BrightHire presents a seamless integration with the major ATS platforms, helping teams leverage deep analytics for their interviews without needing to go to another platform. Their tech can record and transcribe interviews to create a set of highlights you can revisit and share, right within the ATS.
BrightHire’s mission is to improve the quality of each hire at the companies that use their product. They know that extracting analytics from video interviews is only one part of the equation. The real value comes from how those analytics are presented, the conclusions they help derive, and the actions they set in motion.
That’s the philosophy behind the product they started creating in 2019, which we recently had the pleasure of demoing. BrightHire is made for teams that are already doing a great portion of their interview process digitally, and thus recognize that this presents challenges, but also opportunities.
The challenge is that setting up interviews, providing feedback on candidates, and sending them off to another interviewer can be a time-consuming process. Often, as Alexis LaFleur, a Sr. Account Executive, put it, “rather than truly understanding a candidate, you’d rely on paper notes, a room full of people, little context, and hours of interviews condensed into three sentences.”
However, since most of the interview process is happening digitally, this is also an opportunity. For example, BrightHire records and transcribes the entire interview and presents it to other interviewers as answers per question and points of interest.
Points of interest are key conversation topics that BrightHire’s Natural Language Processing capabilities can identify. For example, to mark the part of a conversation where topics like salaries, relocation, or past job experience were discussed. A recent development of BrightHire is that these points of interest are customizable. You can determine which words are essential for you within an interview, and BrightHire’s customer success (CS) team can coordinate training the tech to identify them.
Interviewers joining the process are able to glance through the interview questions or points of interest, click to get to the exact moment of the conversation they want to zero in on and read the notes from former interviewers. All this is accessible as a widget within the ATS or within the BrightHire platform.
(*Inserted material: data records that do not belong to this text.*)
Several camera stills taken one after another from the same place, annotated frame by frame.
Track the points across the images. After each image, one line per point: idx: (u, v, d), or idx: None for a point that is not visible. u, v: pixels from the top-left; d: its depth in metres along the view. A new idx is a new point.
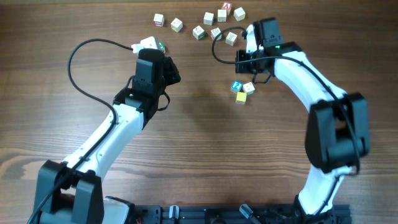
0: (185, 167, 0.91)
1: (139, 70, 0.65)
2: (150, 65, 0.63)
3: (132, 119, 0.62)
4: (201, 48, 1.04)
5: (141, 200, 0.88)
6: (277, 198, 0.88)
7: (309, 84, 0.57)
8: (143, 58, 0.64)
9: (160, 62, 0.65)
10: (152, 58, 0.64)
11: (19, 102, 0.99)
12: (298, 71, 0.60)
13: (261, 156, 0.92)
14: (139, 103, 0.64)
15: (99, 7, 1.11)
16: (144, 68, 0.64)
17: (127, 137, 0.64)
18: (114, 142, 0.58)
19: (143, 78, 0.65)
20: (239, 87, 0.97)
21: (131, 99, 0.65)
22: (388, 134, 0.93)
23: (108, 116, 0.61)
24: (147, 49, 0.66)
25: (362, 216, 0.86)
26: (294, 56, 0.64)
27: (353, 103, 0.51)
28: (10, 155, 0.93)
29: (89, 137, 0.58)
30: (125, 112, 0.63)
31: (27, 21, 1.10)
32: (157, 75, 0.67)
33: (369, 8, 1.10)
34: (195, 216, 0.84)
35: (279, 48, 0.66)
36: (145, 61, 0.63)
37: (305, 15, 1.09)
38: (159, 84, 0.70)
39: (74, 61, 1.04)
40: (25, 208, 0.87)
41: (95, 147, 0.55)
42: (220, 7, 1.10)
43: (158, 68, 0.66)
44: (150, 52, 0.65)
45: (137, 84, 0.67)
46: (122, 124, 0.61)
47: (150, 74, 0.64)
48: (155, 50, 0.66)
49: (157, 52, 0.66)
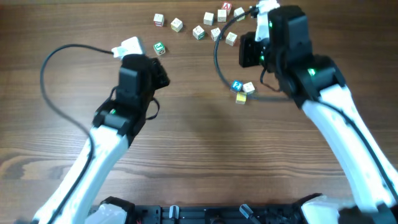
0: (184, 167, 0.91)
1: (122, 81, 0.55)
2: (134, 74, 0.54)
3: (112, 145, 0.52)
4: (200, 48, 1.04)
5: (141, 200, 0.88)
6: (277, 198, 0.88)
7: (360, 162, 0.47)
8: (125, 68, 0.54)
9: (146, 70, 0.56)
10: (136, 66, 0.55)
11: (18, 102, 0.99)
12: (346, 134, 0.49)
13: (261, 156, 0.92)
14: (125, 119, 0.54)
15: (99, 7, 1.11)
16: (128, 78, 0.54)
17: (112, 162, 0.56)
18: (91, 185, 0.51)
19: (127, 89, 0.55)
20: (239, 87, 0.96)
21: (114, 115, 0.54)
22: (386, 134, 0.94)
23: (85, 146, 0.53)
24: (134, 57, 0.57)
25: None
26: (336, 99, 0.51)
27: (388, 175, 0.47)
28: (10, 155, 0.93)
29: (63, 181, 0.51)
30: (105, 140, 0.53)
31: (27, 21, 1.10)
32: (143, 86, 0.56)
33: (370, 7, 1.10)
34: (195, 216, 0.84)
35: (313, 71, 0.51)
36: (129, 71, 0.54)
37: (305, 15, 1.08)
38: (146, 93, 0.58)
39: (74, 61, 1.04)
40: (25, 209, 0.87)
41: (68, 196, 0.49)
42: (220, 6, 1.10)
43: (144, 76, 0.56)
44: (135, 61, 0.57)
45: (119, 97, 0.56)
46: (99, 159, 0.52)
47: (135, 84, 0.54)
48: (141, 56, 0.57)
49: (142, 61, 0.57)
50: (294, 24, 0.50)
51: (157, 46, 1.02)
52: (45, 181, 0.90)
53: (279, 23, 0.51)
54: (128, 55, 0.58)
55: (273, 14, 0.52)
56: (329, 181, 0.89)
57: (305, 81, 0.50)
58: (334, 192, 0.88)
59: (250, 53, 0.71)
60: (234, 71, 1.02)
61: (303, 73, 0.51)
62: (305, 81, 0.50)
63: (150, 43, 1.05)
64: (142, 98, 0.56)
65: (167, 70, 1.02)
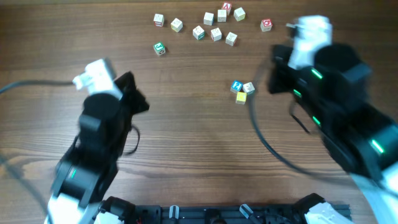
0: (184, 167, 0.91)
1: (84, 131, 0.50)
2: (96, 126, 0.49)
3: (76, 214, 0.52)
4: (200, 48, 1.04)
5: (141, 200, 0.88)
6: (277, 198, 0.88)
7: None
8: (87, 117, 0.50)
9: (112, 119, 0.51)
10: (98, 114, 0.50)
11: (18, 102, 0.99)
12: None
13: (261, 157, 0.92)
14: (93, 175, 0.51)
15: (99, 7, 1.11)
16: (89, 131, 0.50)
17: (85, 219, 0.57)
18: None
19: (90, 143, 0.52)
20: (239, 87, 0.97)
21: (79, 168, 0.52)
22: None
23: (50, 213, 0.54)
24: (97, 98, 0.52)
25: (362, 216, 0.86)
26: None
27: None
28: (10, 155, 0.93)
29: None
30: (66, 206, 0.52)
31: (27, 21, 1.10)
32: (110, 137, 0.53)
33: (369, 8, 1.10)
34: (194, 216, 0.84)
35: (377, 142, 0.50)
36: (91, 121, 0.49)
37: (305, 15, 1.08)
38: (115, 140, 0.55)
39: (74, 61, 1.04)
40: (25, 209, 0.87)
41: None
42: (220, 6, 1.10)
43: (112, 126, 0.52)
44: (99, 104, 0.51)
45: (84, 148, 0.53)
46: None
47: (99, 136, 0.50)
48: (109, 95, 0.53)
49: (107, 104, 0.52)
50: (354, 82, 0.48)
51: (157, 46, 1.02)
52: (45, 181, 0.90)
53: (337, 78, 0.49)
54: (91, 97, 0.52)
55: (329, 64, 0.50)
56: (329, 181, 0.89)
57: (369, 157, 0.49)
58: (334, 192, 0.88)
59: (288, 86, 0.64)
60: (234, 71, 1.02)
61: (366, 147, 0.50)
62: (367, 155, 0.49)
63: (150, 43, 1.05)
64: (109, 147, 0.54)
65: (167, 70, 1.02)
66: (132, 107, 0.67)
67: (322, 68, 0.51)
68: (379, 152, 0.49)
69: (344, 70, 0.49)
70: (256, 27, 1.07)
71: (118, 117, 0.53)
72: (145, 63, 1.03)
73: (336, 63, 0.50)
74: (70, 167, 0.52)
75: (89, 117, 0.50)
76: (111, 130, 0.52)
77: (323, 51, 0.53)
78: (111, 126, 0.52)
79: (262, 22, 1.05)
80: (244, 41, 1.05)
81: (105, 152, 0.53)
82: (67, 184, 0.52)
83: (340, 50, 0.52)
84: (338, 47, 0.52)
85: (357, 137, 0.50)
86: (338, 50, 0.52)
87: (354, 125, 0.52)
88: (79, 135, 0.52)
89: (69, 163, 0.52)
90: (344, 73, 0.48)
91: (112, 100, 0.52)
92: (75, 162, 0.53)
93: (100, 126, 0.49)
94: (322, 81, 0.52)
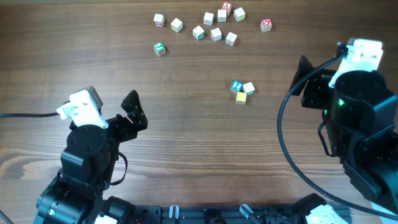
0: (184, 167, 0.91)
1: (68, 167, 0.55)
2: (79, 163, 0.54)
3: None
4: (200, 48, 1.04)
5: (141, 200, 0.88)
6: (277, 198, 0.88)
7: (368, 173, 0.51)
8: (71, 154, 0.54)
9: (94, 155, 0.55)
10: (83, 152, 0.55)
11: (18, 102, 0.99)
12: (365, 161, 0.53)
13: (261, 156, 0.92)
14: (71, 211, 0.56)
15: (99, 7, 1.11)
16: (74, 167, 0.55)
17: None
18: None
19: (76, 177, 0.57)
20: (239, 88, 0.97)
21: (60, 206, 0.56)
22: None
23: None
24: (85, 134, 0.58)
25: (362, 216, 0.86)
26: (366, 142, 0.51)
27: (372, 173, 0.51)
28: (10, 155, 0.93)
29: None
30: None
31: (27, 21, 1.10)
32: (94, 168, 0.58)
33: (370, 8, 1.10)
34: (195, 216, 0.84)
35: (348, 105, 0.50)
36: (76, 159, 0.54)
37: (305, 15, 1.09)
38: (100, 173, 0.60)
39: (74, 61, 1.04)
40: (24, 209, 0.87)
41: None
42: (220, 6, 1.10)
43: (95, 160, 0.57)
44: (85, 139, 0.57)
45: (69, 180, 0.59)
46: None
47: (83, 172, 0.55)
48: (97, 127, 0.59)
49: (92, 140, 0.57)
50: (377, 113, 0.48)
51: (157, 46, 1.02)
52: (45, 181, 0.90)
53: (365, 109, 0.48)
54: (74, 132, 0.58)
55: (354, 93, 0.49)
56: (329, 181, 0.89)
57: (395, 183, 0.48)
58: (334, 192, 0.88)
59: (315, 95, 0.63)
60: (234, 71, 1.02)
61: (393, 177, 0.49)
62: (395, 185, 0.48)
63: (150, 43, 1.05)
64: (93, 182, 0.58)
65: (167, 70, 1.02)
66: (122, 137, 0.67)
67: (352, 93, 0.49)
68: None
69: (371, 97, 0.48)
70: (256, 27, 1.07)
71: (102, 154, 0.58)
72: (145, 63, 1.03)
73: (364, 89, 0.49)
74: (54, 199, 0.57)
75: (74, 154, 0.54)
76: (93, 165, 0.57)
77: (348, 79, 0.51)
78: (93, 160, 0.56)
79: (262, 22, 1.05)
80: (244, 41, 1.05)
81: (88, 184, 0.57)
82: (49, 218, 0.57)
83: (365, 75, 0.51)
84: (365, 74, 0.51)
85: (382, 167, 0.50)
86: (362, 79, 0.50)
87: (382, 155, 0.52)
88: (64, 169, 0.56)
89: (51, 198, 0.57)
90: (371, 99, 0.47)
91: (98, 135, 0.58)
92: (56, 198, 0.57)
93: (83, 162, 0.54)
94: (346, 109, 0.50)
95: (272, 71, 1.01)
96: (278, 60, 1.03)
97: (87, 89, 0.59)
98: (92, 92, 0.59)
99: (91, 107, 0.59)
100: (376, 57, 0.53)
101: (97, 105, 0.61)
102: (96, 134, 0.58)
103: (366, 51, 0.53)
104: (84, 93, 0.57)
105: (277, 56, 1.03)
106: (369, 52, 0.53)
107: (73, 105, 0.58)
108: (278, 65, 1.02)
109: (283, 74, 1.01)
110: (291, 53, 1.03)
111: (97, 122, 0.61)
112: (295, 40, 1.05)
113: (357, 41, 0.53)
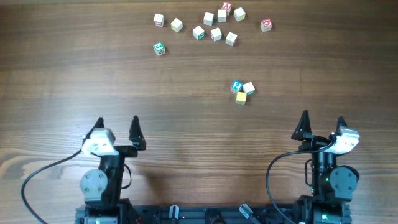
0: (184, 167, 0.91)
1: (92, 204, 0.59)
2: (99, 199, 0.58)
3: None
4: (200, 48, 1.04)
5: (141, 201, 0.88)
6: (277, 198, 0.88)
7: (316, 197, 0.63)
8: (88, 196, 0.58)
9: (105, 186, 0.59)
10: (96, 191, 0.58)
11: (19, 102, 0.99)
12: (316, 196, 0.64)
13: (261, 157, 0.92)
14: (112, 219, 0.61)
15: (99, 7, 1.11)
16: (97, 203, 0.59)
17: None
18: None
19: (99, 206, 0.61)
20: (239, 88, 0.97)
21: (102, 218, 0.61)
22: (388, 134, 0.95)
23: None
24: (89, 179, 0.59)
25: (361, 216, 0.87)
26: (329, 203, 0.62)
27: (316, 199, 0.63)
28: (9, 155, 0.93)
29: None
30: None
31: (27, 21, 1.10)
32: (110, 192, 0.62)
33: (370, 7, 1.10)
34: (194, 216, 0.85)
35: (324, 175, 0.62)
36: (94, 199, 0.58)
37: (305, 15, 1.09)
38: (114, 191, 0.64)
39: (74, 61, 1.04)
40: (25, 209, 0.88)
41: None
42: (220, 6, 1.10)
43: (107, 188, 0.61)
44: (91, 181, 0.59)
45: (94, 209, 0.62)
46: None
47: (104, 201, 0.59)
48: (96, 170, 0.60)
49: (99, 180, 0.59)
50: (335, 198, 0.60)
51: (157, 46, 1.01)
52: (46, 181, 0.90)
53: (330, 190, 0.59)
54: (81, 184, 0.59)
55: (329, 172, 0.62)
56: None
57: (317, 221, 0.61)
58: None
59: None
60: (234, 71, 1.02)
61: (318, 213, 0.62)
62: (317, 221, 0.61)
63: (150, 43, 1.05)
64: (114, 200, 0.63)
65: (167, 70, 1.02)
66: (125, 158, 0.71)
67: (331, 177, 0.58)
68: (323, 219, 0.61)
69: (338, 188, 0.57)
70: (256, 27, 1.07)
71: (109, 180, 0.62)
72: (145, 63, 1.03)
73: (341, 181, 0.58)
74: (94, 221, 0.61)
75: (89, 197, 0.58)
76: (109, 193, 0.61)
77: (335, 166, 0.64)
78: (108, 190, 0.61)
79: (262, 22, 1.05)
80: (244, 41, 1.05)
81: (113, 204, 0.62)
82: None
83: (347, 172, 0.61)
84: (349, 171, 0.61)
85: (318, 207, 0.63)
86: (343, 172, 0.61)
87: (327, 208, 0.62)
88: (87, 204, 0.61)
89: (92, 216, 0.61)
90: (336, 190, 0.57)
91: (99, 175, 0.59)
92: (96, 213, 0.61)
93: (101, 198, 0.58)
94: (323, 177, 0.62)
95: (272, 71, 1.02)
96: (278, 60, 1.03)
97: (105, 132, 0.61)
98: (110, 132, 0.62)
99: (109, 146, 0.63)
100: (353, 144, 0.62)
101: (114, 142, 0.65)
102: (97, 173, 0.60)
103: (347, 140, 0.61)
104: (104, 137, 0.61)
105: (276, 56, 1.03)
106: (350, 141, 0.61)
107: (94, 144, 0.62)
108: (277, 65, 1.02)
109: (282, 74, 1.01)
110: (291, 54, 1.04)
111: (111, 153, 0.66)
112: (294, 40, 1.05)
113: (342, 134, 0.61)
If on an ATS, all video interview intelligence tied to the candidate’s profile stays that way. Once reviewed, the candidate could be shortlisted, rejected, or simply sent to another round of interviews, with all this information readily accessible to the next interviewer or hiring manager. In fact, all interview questions can be created in the ATS. They sync from the interview scorecard or job profile to the BrightHire interview assistant.
Of course, this intelligence can also be used to train recruiters and interviewers. This was shown to us at the time of our demo of BrightHire, along with integrations with tools like Zoom, Google Meet, Slack, as well as ATS platforms like Smartrecruiters, Lever, and Greenhouse.
What’s this like for the candidates? 24 hours before the interview, they get an email to accept being recorded and transcribed. If they prefer it, they can opt out from recording (according to the company, less than 1% of them opt-out). Also, a recent analysis on Glassdoor shows people don’t even mention recording in their reviews about interviewing with their client companies, which is an indication that it isn’t negatively impacting their candidate experience negatively.
Naturally, BrightHire wouldn’t be of use to companies that only do in-person interviews, although they do offer features that support phone interviews and onsite interviews. Also, they only support interviews conducted in English.
BrightHire is used to make better hires at companies like Canva, Rippling, Salesloft, Attentive, BetterUp, Noom, and many others.
As of late 2022, BrightHire integrates with Greenhouse, Lever, Smartrecruiters, Zoom, Google Meet, Bullhorn, Google Chrome, Google Calendar, Outlook, and GoodTime. New integrations are a constant project for the company.
BrightHire’s pricing is based on company size and hiring volume. To give an example, a small company would typically start at about 10k annually. As of late 2022, they do offer free trials.
BrightHire is mostly used by tech companies with 500-10,000 employees and who conduct interviews via video. They support both corporate TA teams and RPOs/staffing.
Implementing BrightHire is handled by their customer success team. They take the lead on client onboarding and follow a 3-step methodology: establishing a game plan, connecting the tool (which includes running a test interview), and launching the tool by inviting team members to the platform. They partner with you to host workshops for your hiring teams. For this last step, they host a rollout workshop.
In addition to a customer success manager, BrightHire customers get access to a knowledge base, an in-product support chat, and a support email.
BrightHire’s founders saw that there was a serious gap in how important hiring is and the amount of time and energy and rigor that goes into the process. Their philosophy is that “every single company’s success comes down to one thing: people.” But sometimes hiring is broken and this brings a giant capital consequence. What if the company is continuously missing out on hiring great people because there’s something wrong with their process?
This is where their interview intelligence tech comes in. Although founded in 2019, the company has been making huge strides, evidenced by its client and partner list, as well as funding. They are likely the most-funded company in the interview intelligence space.
It comes as no surprise when you learn that the BrightHire team is advised by talented thought leaders like Laszlo Bock, Google's former SVP of People Operations, and Wharton organizational psychologist Adam Grant.